The point? I know how staying home all day can directly effect fatigue, and the fact that we can’t go anywhere or meet anyone makes it even worse. So I was trying to come up with five things to do that I think can help anyone cope with Pandemic Fatigue. I’d love your thoughts, additions, etc.:
1: Limit your news intake
This is something that I figured out only when I worked in the entertainment industry in Israel, and no matter where you go in the world, you should remember this: News is about ad sales. It’s about making you click on the article or stay and watch and contribute to the rating/traffic rate so the channel you’re on will get more money for placing ads. And it’s been scientifically proven that scary and horrible news is “stickier” than anything else, keeping us glued to whatever channel broadcasts it. I think it’s about human nature’s fascination with our own extinction.
People who don’t watch the news are happier people. Full stop. I’m not saying you should be ignorant to what’s happening in the world, I’m only saying choose a non-dramatic, reliable news source, and limit it to once a day. Trust your social media friends to talk about what’s happening in the world, they’re going to do it anyway (and, probably, ignore most of what they’re saying!)
2: Take care of your body
Moving your body is critical to stave off exhaustion. That’s why working out is recommended by basically everyone. I mean, have you managed to find a dumbbell or any other home gym equipment? No. Because everyone is desperate to move their bodies. “Gym” is essential for your mental health, and if you haven’t heard about the body-mind connection write me. Seriously.

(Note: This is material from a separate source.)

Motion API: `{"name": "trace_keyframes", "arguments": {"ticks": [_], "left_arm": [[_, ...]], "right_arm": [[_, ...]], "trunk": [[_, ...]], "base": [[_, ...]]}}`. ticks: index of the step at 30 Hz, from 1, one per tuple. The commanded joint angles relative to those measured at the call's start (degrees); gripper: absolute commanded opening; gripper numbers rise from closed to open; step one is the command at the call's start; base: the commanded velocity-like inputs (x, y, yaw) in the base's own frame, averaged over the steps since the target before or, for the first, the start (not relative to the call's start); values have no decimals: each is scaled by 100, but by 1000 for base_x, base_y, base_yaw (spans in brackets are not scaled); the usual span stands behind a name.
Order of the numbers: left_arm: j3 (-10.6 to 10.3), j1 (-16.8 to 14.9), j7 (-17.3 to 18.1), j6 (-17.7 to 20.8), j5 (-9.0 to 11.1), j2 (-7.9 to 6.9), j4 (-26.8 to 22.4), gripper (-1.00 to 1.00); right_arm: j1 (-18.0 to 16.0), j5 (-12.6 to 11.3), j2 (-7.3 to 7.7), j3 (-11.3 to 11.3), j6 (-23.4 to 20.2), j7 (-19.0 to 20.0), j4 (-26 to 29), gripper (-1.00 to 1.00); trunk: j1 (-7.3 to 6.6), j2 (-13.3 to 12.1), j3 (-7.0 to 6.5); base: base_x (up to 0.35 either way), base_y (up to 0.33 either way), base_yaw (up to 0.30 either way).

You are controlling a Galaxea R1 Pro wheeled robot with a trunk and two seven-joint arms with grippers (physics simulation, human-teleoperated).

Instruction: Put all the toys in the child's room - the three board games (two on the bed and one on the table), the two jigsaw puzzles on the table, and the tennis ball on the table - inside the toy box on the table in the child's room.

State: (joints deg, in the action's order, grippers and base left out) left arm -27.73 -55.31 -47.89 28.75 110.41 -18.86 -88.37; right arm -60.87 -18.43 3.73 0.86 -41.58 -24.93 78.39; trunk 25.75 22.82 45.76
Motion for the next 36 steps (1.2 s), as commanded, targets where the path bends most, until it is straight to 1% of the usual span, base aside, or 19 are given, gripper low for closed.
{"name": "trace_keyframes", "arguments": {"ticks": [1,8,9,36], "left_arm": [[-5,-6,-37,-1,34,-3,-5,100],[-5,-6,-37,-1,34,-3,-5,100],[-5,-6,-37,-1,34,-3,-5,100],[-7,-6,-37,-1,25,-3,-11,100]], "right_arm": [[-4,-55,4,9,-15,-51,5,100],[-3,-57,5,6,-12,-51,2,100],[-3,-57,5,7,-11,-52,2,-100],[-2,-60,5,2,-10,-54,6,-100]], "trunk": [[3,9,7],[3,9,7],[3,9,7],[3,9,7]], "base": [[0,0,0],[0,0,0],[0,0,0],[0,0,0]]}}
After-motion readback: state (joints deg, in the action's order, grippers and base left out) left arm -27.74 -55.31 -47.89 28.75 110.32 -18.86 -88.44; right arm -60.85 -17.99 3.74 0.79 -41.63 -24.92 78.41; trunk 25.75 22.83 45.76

But gym is not the only way to take care of your body. There’s also food (eating dough, meat and cheese increases exhaustion because they takes the body longer to digest), and all sorts of body healing and skin treatments that you’ve always said you’d do but didn’t find the time: moisturizers, lotions, face masks and cream for every body part you can think of — all can enormously contribute to the body loving of self. (I have tried at least half a dozen masks samples that I had lying around in the past month).
#3: Connect with others
Don’t give up completely on connecting with people during this time. Just because we can’t *be* together doesn’t mean we can’t talk. I’m also imagining that people are more open to just chatting on Facebook (or Grindr?) more than ever, and it’s a good time to maybe find new friends.
#4: Try Self hypnosis
OK, I swear by this one. This shit works, I’ve been saying it on the podcast and I’m saying it again. Just put on your headset, and go to YouTube and search “Hypnosis for Money” or “Hypnosis to find love” or “hypnosis for confidence” — whatever floats your boat. Pick one and stick to it for thirty days. And watch what happens in your life.
#5: Make a schedule
Hi, my name is Yan and I’m a schedule neurotic. I also married one. The best thing about creating a schedule, is that you set time for everything. It’s also keeps you from being bored, or gives your body time to get tired. In some ways, this sets you up on some kind of auto-pilot, if you keep your schedule, and know that everything in it, including connecting with friends and hypnosis, has a goal of making your life better and hopefully get rid of the pandemic fatigue completely.
#6 (extra credit): Develop a Corona Vaccine
If you have some spare time and you are an epidemiologist, I highly recommend this one!